### EXERCISE OBJECTIVE
Within the data that follows, tally every line containing "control". Provide only the tally.

Collection entries:
= Beginning of Section =

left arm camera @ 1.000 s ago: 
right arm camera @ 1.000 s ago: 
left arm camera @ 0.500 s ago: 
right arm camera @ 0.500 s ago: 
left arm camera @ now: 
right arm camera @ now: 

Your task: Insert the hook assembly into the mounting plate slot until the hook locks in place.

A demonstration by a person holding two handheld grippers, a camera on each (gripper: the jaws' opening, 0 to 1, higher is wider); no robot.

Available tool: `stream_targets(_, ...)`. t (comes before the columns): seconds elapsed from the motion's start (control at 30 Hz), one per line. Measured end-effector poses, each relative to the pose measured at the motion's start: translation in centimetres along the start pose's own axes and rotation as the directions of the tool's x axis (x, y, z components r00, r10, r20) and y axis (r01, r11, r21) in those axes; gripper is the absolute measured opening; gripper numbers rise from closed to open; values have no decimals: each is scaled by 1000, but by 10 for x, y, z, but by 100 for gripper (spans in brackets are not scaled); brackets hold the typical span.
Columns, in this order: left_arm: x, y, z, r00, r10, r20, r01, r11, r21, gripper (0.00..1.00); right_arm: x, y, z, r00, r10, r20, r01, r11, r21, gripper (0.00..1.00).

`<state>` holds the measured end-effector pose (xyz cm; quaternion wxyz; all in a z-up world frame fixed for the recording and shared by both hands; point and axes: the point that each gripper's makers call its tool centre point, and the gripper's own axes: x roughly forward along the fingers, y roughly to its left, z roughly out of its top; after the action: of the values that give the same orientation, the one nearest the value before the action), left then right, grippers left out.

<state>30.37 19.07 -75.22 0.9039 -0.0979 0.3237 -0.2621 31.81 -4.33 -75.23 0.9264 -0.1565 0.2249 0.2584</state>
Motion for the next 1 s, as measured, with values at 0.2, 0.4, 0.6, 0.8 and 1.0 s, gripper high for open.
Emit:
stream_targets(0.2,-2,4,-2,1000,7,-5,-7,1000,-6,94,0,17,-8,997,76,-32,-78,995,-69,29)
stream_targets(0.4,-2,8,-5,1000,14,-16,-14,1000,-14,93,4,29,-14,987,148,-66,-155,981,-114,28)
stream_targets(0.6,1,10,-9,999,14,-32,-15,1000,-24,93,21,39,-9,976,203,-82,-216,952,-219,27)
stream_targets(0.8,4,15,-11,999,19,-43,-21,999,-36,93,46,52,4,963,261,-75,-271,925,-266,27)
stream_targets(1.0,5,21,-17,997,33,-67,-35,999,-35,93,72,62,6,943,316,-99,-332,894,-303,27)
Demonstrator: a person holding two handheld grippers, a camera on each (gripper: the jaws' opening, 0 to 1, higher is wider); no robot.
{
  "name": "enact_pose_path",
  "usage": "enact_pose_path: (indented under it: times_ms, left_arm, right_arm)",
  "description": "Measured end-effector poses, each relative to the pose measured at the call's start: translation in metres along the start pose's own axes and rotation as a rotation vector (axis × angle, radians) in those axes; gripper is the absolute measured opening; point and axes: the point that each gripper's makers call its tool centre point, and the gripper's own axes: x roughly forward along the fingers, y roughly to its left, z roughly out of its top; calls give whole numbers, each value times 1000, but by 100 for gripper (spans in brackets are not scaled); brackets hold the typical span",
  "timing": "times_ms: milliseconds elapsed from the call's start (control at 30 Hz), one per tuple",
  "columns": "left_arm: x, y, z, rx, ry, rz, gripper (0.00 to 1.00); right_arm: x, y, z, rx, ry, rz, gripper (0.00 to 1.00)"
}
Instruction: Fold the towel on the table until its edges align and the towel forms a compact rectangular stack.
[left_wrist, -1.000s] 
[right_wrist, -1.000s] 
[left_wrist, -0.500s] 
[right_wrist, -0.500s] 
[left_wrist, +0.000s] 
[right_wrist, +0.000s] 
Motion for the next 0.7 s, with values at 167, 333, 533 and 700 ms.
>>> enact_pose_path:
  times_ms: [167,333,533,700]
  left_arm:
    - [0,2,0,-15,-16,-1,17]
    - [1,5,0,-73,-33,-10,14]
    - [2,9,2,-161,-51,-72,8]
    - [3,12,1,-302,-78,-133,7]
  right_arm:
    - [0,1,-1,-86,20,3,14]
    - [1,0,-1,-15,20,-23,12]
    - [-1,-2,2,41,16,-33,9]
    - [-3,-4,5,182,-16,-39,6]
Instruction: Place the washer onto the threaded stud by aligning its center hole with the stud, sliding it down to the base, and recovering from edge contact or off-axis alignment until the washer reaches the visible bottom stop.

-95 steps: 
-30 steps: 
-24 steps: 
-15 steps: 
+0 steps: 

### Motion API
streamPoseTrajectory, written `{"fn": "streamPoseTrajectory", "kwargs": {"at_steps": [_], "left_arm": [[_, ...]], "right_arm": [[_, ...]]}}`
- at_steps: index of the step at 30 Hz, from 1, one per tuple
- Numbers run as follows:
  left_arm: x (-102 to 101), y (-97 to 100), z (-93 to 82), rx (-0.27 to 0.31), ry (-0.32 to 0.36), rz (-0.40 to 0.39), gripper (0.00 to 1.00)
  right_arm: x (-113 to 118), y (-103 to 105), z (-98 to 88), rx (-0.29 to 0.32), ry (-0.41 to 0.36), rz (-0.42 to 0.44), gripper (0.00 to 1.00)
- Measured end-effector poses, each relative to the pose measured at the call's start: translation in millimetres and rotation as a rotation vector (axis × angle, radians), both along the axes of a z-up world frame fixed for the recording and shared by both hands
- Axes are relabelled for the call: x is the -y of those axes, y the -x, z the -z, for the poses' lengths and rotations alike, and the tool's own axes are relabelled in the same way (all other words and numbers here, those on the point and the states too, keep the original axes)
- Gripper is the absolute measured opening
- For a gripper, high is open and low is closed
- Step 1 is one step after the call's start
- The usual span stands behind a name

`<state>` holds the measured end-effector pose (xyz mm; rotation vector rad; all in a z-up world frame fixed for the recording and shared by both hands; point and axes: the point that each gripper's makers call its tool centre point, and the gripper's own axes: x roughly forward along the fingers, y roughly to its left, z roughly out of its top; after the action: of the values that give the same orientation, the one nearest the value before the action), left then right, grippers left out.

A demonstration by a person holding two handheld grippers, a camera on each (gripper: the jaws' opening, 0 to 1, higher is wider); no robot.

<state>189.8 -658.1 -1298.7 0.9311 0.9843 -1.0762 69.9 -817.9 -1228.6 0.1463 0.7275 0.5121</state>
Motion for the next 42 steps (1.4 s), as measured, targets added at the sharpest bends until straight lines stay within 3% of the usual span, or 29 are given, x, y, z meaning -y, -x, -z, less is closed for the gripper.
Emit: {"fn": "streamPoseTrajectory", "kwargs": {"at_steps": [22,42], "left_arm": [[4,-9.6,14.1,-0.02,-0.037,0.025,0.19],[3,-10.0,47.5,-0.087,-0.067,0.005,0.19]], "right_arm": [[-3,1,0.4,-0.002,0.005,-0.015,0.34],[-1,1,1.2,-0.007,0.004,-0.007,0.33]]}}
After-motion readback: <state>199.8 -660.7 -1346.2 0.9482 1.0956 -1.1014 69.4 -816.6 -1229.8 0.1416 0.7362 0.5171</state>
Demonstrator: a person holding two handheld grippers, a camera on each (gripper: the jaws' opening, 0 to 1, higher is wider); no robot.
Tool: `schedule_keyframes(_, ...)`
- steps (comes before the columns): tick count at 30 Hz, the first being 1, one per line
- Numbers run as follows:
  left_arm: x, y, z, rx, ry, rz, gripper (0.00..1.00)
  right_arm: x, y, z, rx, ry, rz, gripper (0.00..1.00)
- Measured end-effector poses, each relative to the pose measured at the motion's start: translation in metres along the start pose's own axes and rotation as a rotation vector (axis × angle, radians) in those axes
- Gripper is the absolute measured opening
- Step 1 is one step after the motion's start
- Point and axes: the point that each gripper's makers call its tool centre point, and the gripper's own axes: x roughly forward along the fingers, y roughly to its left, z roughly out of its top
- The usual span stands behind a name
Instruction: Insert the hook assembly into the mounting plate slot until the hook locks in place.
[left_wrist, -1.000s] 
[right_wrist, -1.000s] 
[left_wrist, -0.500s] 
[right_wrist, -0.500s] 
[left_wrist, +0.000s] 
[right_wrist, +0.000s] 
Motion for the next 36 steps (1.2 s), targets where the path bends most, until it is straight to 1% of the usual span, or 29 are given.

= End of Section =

### REPLY
2